Antes da realização da análise, havíamos levantado algumas hipóteses, as quais nos fizeram supor um conjunto de fatores linguísticos e extralinguísticos que atuariam favorecendo tal variação. Os resultados apontados pelo programa confirmaram boa parte das hipóteses e negaram outras. Realizamos diversas análises e cruzamentos de dados e tentamos ilustrar os resultados com exemplos extraídos do corpus.

Por se tratar de uma pesquisa com base em material escrito coletado ao acaso, não nos foi possível controlar fatores sociais referentes ao perfil dos remetentes (faixa etária, nível de escolaridade, condição econômica, procedência – zona rural ou urbana – etc.), porém preenchemos essa lacuna com a análise de muitos fatores linguísticos, uma vez que, como a variação mostrou-se ocorrer em nível individual, não apenas em nível global, isto é, no conjunto de cartas analisado, há a possibilidade de que os fatores que a condicionam sejam muito mais linguísticos do que sociais.

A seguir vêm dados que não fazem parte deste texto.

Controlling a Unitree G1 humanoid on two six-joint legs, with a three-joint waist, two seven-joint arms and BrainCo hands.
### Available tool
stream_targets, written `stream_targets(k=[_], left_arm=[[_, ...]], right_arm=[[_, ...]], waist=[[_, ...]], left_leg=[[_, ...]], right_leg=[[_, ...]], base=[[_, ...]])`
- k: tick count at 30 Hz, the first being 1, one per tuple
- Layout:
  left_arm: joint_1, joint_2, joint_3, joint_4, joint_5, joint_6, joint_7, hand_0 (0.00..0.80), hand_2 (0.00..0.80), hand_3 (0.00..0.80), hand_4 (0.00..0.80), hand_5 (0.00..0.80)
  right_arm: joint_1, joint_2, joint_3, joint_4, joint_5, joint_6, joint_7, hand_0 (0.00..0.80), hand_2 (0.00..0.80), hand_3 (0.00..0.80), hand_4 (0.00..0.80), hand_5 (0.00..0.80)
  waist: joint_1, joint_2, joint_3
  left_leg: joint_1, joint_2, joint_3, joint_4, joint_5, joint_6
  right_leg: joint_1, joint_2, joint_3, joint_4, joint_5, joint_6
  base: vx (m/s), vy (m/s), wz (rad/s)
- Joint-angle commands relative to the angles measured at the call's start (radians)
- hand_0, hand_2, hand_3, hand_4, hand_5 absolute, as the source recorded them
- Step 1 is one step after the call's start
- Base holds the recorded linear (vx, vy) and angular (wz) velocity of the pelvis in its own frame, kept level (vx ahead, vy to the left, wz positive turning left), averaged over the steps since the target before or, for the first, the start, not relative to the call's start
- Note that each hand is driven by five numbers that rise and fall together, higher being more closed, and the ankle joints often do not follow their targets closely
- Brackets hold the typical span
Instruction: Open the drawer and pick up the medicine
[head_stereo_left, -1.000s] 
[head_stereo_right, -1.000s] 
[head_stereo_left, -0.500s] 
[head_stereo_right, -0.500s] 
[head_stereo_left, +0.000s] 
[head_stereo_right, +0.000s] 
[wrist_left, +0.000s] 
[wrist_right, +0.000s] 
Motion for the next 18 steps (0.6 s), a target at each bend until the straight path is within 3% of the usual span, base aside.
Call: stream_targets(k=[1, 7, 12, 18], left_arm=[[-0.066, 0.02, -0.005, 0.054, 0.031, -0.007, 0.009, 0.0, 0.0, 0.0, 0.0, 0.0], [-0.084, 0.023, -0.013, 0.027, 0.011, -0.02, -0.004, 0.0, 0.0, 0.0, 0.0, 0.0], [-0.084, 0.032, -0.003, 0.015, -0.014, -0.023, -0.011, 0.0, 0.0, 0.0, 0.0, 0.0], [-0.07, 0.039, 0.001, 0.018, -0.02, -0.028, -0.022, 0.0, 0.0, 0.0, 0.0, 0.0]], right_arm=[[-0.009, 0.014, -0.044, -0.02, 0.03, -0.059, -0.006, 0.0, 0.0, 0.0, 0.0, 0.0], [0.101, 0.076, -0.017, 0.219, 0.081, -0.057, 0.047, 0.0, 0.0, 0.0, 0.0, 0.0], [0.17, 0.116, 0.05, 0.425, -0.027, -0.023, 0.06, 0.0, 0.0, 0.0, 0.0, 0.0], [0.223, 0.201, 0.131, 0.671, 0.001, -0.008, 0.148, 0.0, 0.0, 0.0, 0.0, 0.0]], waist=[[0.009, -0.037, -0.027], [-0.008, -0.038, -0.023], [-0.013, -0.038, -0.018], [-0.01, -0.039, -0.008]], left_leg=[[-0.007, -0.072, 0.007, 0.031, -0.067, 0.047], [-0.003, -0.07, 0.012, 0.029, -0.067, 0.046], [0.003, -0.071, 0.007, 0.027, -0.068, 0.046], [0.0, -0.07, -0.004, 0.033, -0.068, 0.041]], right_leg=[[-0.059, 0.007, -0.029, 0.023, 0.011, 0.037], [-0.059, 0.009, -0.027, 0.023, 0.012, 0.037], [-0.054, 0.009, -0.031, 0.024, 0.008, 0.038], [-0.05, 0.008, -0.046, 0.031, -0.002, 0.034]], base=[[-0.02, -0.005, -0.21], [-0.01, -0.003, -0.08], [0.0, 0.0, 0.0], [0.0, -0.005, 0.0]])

De qualquer forma, a análise exposta aqui serviu para mostrar que, não apenas na modalidade falada, como apontam alguns estudiosos (MONTEIRO, 1994, p. 86; BAGNO, 2011, p. 765), mas também na modalidade escrita, a variação te/lhe é bastante frequente e, na amostra analisada, revelou-se estável, numa “relação de contemporização” (TARALLO, 2011, p. 63), em que as formas variantes encontram-se numa coexistência mais ou menos equilibrada: 50,9% de ocorrências de lhe e 49,1% de ocorrências de te, de modo que não se pode, a partir da análise do material coletado, prever se tal variação resultará em mudança linguística ou se permanecerá como tal, o que, segundo Weinreich, Labov e Herzog (2006), seria algo perfeitamente natural, pois a variação faz parte do sistema linguístico, sendo “necessário aprender a ver a língua – seja de um ponto de vista diacrônico ou sincrônico – como um objeto constituído de heterogeneidade ordenada.” (p. 35).